Dean Caliguire

No. 64, 61
- Position: Offensive lineman

Personal information
- Born: March 2, 1967 (age 59) Pittsburgh, Pennsylvania, U.S.
- Listed height: 6 ft 2 in (1.88 m)
- Listed weight: 280 lb (127 kg)

Career information
- High school: McKees Rocks (PA) Montour
- College: Pittsburgh
- NFL draft: 1990 (4th round, 92nd overall pick)

Career history
- San Francisco 49ers (1990–1991); Pittsburgh Steelers (1991–1992); New England Patriots (1993)*;
- * Offseason or practice squad member only

Awards and highlights
- 2× First-team All-East (1987, 1989); Second-team All-East (1988);

Career NFL statistics
- Games played: 9
- Stats at Pro Football Reference

= Dean Caliguire =

American football player (born 1967)

Dean Patrick Caliguire (born March 2, 1967) is an American former professional football player who was an offensive lineman for three seasons in the National Football League (NFL) with the Pittsburgh Steelers and San Francisco 49ers. He was selected by the 49ers in the fourth round of the 1990 NFL draft after playing college football for the Pittsburgh Panthers.
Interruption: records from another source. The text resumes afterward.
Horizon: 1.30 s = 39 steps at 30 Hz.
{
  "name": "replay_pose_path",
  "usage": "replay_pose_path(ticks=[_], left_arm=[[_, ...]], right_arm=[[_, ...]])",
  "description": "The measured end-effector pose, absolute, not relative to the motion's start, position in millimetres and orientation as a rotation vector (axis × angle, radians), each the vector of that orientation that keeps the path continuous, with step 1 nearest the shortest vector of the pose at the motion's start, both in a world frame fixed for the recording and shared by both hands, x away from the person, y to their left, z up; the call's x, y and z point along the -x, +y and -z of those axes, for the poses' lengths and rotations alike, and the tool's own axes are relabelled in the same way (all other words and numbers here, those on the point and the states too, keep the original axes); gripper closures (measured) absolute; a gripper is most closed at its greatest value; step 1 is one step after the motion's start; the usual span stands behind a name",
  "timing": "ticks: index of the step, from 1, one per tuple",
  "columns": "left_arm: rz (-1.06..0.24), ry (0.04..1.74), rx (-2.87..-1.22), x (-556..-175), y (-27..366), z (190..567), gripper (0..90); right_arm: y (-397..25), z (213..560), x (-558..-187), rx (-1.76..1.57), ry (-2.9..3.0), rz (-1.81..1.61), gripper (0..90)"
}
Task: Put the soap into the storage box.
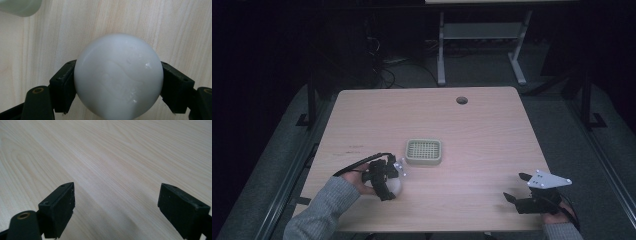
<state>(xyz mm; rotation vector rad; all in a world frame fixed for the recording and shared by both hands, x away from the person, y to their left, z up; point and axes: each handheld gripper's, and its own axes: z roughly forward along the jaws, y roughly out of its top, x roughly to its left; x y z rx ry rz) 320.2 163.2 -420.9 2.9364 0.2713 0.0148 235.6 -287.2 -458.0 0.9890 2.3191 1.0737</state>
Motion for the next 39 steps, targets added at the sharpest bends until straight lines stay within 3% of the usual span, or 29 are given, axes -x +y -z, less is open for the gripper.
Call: replay_pose_path(ticks=[39], left_arm=[[-0.025, 0.235, -2.960, -346.1, 147.4, 399.5, 23.6]], right_arm=[[-288.8, 457.8, -236.3, -0.985, 2.311, -1.082, 13.7]])
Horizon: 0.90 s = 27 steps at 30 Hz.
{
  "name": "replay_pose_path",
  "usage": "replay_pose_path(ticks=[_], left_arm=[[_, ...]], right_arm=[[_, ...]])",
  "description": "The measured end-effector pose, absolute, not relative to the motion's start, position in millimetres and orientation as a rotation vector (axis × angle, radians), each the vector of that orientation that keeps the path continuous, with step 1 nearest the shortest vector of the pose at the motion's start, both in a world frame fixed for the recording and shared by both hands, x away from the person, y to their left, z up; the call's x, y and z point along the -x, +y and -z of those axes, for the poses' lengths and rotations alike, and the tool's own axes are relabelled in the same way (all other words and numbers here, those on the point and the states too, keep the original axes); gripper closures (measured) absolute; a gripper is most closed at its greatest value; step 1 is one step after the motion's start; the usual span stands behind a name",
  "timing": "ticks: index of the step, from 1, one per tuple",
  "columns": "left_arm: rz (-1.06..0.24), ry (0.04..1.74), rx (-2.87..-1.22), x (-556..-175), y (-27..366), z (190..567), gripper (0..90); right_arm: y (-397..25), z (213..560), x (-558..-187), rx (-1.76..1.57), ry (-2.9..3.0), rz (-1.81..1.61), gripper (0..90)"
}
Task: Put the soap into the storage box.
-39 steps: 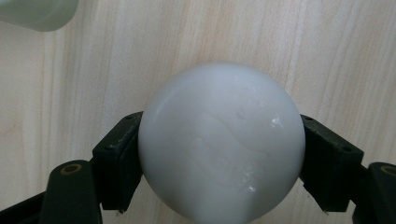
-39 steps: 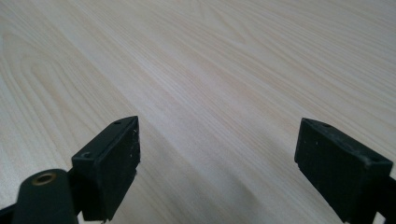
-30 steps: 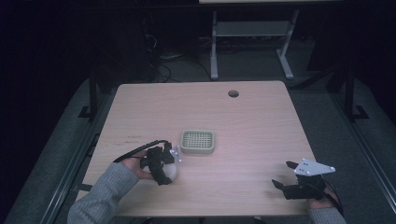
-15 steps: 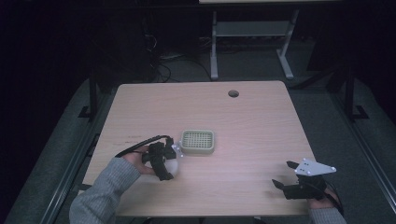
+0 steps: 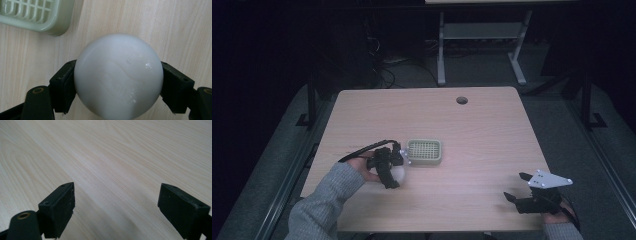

==Early life and college==
Caliguire attended Montour High School in McKees Rocks, Pennsylvania.

Caliguire attended the University of Pittsburgh and played for the Panthers from 1985 to 1989, earning Associated Press All-East team honors.

==Professional career==

===San Francisco 49ers===
Caliguire was selected by the San Francisco 49ers of the NFL with the 92nd pick in the 1990 NFL Draft and signed with the team on July 29, 1990. He spent the 1990 season on injured reserve. He played in two games for the 49ers in 1991. Caliguire was released by the 49ers on September 28, 1991.

===Pittsburgh Steelers===
On October 5, 1991, Caliguire was signed to the practice squad of the Pittsburgh Steelers of the NFL. He was promoted to the active roster on October 18, 1991. He played in seven games for the Steelers during the 1991 season. Caliguire was released by the Steelers on August 31, 1992. He signed with the Steelers on September 15, 1992. He was released by the Steelers on November 3, 1992.

===New England Patriots===
Caliguire signed with the NFL's New England Patriots on February 17, 1993. He was released by the Patriots on June 3, 1993.